### Data block

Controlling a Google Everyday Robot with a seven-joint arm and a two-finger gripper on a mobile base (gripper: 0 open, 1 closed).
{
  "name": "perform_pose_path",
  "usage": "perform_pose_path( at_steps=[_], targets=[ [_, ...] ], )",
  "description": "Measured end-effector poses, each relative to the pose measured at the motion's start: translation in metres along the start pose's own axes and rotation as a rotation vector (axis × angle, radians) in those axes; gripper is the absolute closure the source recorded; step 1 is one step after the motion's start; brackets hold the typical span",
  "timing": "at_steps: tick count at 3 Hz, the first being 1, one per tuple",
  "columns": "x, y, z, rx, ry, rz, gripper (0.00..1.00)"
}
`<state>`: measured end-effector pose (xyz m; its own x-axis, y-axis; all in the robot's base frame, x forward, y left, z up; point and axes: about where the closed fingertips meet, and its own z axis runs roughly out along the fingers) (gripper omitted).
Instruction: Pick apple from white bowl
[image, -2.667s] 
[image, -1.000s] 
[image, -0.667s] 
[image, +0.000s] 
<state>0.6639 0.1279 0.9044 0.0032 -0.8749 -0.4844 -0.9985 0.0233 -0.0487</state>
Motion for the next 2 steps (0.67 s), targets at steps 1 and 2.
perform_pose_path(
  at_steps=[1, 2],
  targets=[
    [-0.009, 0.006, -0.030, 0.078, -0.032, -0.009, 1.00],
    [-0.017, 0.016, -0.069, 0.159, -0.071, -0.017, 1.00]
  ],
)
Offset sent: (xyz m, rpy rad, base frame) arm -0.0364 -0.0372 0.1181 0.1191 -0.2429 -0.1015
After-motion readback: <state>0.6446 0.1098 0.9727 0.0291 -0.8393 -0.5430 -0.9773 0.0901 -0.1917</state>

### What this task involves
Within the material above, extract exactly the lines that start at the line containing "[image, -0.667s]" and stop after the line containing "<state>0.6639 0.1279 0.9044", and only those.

### Response to this task
[image, -0.667s] 
[image, +0.000s] 
<state>0.6639 0.1279 0.9044 0.0032 -0.8749 -0.4844 -0.9985 0.0233 -0.0487</state>

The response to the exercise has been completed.